After Hurricane Katrina ravaged New Orleans four years ago, he said, insurers seemed more willing to settle smaller disputes.
“I would expect the settlement to be quicker,” he said. “My big fear is people are going to start giving up and start taking in 20 to 30 cents on the dollar.”
Amoroso hopes suing will get him a $250,000 payout from the flood program, which has so far sent him $104,000, minus his deductible.
Meanwhile, he’s considering razing his home and rebuilding with an SBA disaster loan, something he hopes to repay with insurance proceeds.
Calling in an ‘umpire’
Kemah resident Alison Putman first hired a public adjuster, who she says helped her get $985 from the windstorm association and about $147,000 from her flood insurance, after her deductible.
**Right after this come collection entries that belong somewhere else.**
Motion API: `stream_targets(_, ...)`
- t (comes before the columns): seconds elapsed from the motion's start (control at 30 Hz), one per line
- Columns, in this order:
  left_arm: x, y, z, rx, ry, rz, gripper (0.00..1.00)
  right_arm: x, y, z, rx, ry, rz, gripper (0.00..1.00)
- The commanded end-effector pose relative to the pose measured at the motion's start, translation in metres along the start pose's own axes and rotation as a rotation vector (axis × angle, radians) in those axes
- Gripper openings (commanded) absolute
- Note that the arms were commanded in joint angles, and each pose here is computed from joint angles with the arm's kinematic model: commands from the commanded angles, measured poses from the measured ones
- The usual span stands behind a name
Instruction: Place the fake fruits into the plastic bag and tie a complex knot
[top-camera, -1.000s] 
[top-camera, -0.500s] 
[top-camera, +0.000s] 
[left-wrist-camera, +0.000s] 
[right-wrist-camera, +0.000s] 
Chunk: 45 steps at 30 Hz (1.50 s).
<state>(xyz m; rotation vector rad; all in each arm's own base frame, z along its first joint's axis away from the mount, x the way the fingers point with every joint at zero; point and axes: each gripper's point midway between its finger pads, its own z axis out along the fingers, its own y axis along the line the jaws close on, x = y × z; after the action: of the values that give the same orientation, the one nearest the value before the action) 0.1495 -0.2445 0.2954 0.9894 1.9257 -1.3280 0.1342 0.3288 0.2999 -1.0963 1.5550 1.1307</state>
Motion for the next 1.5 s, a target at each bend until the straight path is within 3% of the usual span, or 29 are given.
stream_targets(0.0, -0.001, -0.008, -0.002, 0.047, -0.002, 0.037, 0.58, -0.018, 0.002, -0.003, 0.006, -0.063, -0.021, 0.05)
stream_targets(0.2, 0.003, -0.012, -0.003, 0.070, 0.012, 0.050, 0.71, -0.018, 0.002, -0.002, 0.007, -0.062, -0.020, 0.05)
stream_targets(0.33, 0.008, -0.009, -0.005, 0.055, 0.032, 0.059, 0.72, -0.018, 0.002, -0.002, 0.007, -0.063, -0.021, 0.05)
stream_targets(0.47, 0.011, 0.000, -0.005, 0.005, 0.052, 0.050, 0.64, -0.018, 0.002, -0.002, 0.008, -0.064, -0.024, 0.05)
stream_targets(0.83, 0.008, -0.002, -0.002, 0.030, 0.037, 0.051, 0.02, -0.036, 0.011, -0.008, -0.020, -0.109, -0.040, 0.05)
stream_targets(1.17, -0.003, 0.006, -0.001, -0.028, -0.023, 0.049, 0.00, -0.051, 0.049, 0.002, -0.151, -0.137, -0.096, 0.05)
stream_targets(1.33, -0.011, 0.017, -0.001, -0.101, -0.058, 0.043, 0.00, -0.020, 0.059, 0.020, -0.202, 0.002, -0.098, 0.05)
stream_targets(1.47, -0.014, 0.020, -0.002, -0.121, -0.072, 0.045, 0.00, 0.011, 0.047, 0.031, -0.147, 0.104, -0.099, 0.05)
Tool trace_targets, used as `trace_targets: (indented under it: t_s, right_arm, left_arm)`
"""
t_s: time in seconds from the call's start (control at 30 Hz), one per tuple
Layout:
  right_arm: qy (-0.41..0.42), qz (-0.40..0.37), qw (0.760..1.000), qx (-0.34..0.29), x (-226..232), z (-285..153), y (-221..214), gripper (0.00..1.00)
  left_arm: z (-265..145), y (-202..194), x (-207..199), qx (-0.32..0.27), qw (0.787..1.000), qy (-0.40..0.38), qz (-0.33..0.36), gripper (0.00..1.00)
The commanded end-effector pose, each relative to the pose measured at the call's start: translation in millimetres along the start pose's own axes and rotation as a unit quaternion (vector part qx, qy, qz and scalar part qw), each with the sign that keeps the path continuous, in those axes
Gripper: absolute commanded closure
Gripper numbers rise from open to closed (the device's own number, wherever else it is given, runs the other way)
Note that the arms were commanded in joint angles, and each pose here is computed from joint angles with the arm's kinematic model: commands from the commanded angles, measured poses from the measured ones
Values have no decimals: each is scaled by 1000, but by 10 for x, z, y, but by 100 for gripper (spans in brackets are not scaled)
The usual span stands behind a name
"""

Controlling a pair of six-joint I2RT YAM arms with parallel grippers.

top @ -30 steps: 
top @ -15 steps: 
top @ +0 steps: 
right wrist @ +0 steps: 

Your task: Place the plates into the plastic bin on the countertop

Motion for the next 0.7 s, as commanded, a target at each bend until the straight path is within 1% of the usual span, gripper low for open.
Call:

Ike flooded Putman’s one-story home, broke windows and ruined most of her family’s belongings.
She says she needs more to rebuild and deserves about $100,000 from the windstorm association and $250,000 from flood insurance. She’s opted for an appraisal process in which she and her insurers hired separate damage appraisers to review the offer and choose a third appraiser to act as an “umpire” to make a binding ruling.
Oliver declined to comment on Putman’s claim since it’s in appraisal. But association documents show it believes her home had only about $3,500 worth of damage caused by wind.
Meanwhile, Putman also plans to rebuild with the help of disaster loans.
“The whole ‘hurricane recovery’ process has been draining,” she said. “The overwhelming feeling is of a total loss of control.”
I’ll note the denial of small claims actually fits the industry trend IMHO since those claims are far less likely to ever go to court due to the economics inherent to litigating a case in the court system.